Nato in una famiglia umile l’11 marzo del 1957 nel villaggio di Qanat-e Malek, un’area montuosa nella provincia di Kerman, nel sud-est dell’Iran, Soleimani era il più grande di cinque fratelli. Concluse le scuole elementari, lasciò le sue montagne a 13 anni e iniziò a lavorare nella città di Kerman insieme a un parente in una ditta di costruzioni per aiutare la famiglia a far fronte ai debiti lasciati da suo padre Hassan, che era un contadino.
Caduta la dinastia Pahlavi, nel 1979 si unì ai Guardiani della Rivoluzione, dove spiccò subito malgrado non avesse una formazione militare. Attirò l’attenzione dei suoi superiori durante la repressione di una ribellione curda nell’Iran settentrionale. Venne promosso tenente e gli fu offerto di guidare un’unità dei Pasdaran a Kerman.
L’anno successivo prese parte alla guerra con l’Iraq. Fu inviato al fronte sud alla testa di una forza di Kerman. Rapidamente scalò i vertici dell’esercito e in quel periodo gli venne affibbiato il soprannome “Ladro di capre” perché al termine di ogni missione tornava dai suoi commilitoni dopo aver rubato un animale dalle fattorie circostanti.
Dopo la guerra Iran-Iraq, la divisione sotto il comando di Soleimani fu di nuovo spedita a Kerman per combattere i narcotrafficanti. L’esperienza maturata nella ‘Guerra imposta’ e il successo delle operazioni anti-droga portarono Khamenei alla fine del 1997 a nominarlo capo della Forza Quds, con l’obiettivo di esportare i dettami della rivoluzione islamica. Da allora era stato il punto di riferimento di ogni operazione iraniana all’estero. Dall’Iraq alla Siria, dal Libano allo Yemen, non c’è crisi in Medio Oriente che non abbia visto coinvolto Soleimani in prima linea.
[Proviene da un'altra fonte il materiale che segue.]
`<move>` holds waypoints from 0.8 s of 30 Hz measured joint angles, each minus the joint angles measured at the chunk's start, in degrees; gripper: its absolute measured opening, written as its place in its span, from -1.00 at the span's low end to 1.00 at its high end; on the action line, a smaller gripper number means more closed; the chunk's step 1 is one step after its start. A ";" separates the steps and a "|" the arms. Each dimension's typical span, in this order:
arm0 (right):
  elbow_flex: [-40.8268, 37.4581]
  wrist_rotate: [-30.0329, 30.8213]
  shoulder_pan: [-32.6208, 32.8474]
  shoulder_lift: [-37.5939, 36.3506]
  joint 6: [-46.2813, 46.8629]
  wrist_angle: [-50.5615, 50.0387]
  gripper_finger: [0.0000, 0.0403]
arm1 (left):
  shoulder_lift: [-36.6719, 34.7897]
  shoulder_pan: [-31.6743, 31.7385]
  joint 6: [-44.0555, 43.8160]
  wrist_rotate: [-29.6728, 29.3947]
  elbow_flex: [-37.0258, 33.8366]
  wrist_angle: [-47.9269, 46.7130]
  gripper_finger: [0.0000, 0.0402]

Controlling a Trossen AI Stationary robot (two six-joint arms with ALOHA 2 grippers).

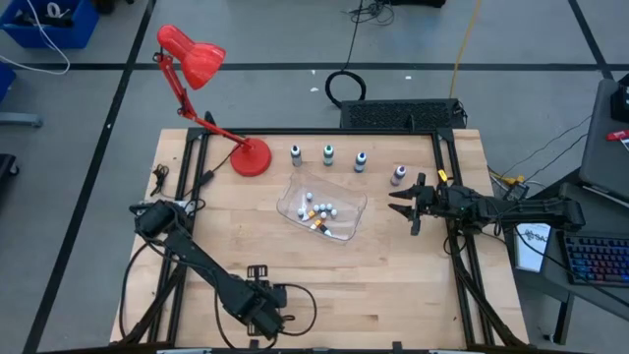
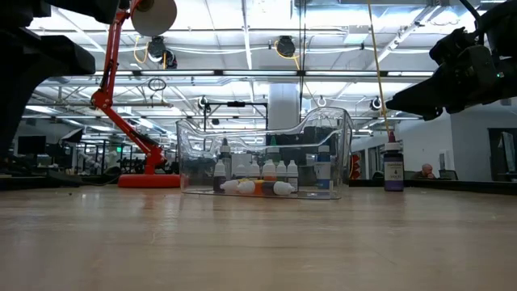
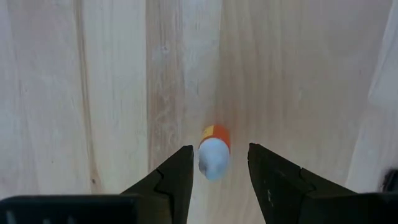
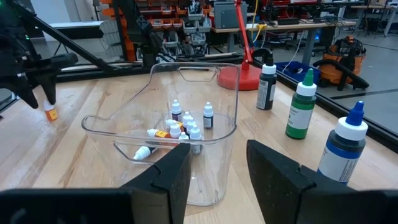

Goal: Pick & Place food coloring
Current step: Put the small orange food coloring bottle in the transparent bin

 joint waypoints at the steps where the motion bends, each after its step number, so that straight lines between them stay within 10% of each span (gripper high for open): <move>1: 0.00 0.00 0.00 0.00 0.00 0.00 -0.29 | -0.02 0.00 0.02 0.00 0.00 0.00 -0.23; 24: 0.00 0.00 0.00 0.00 0.00 0.00 -0.29 | -0.02 0.00 0.03 -0.61 0.00 -0.02 -0.23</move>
Il generale, che aveva grande influenza a Teheran ed era considerato molto vicino alla Guida Suprema, era stato protagonista anche della lotta al sedicente Stato islamico, guidando da dietro le quinte l’azione, rivelatasi decisiva nella vittoria militare sull’Isis in Iraq, delle Forze di mobilitazione popolare (Hashd al-Shaabi), una coalizione di milizie sciite filo-Teheran. E’ a Soleimani (oltre che a Putin) che Bashar al-Assad deve la sua permanenza alla guida della Siria.
Prima del raid fatale a Baghdad, il generale aveva iniziato ad apparire in pubblico diventando sempre più presente sui media iraniani al punto che erano iniziate a circolare voci su una sua possibile carriera in politica. Le sue dichiarazioni di allora avevano il sapore di quelle di un leader politico ‘in pectore’.
Come quando si rivolgeva a Trump sfidandolo apertamente. “Puoi iniziare una guerra, ma saremo noi a finirla. Chiedi ai tuoi predecessori. Smettetela di minacciarci”, affermava.
Secondo gli osservatori, Soleimani è stato molto più di un semplice generale. E’ stato l’artefice di un corridoio sotto l’influenza iraniana che da Teheran, passando da Baghdad, Damasco e Beirut, arriva direttamente alle sponde del Mediterraneo. Un’area gigantesca che ha reso la Repubblica islamica una potenza regionale.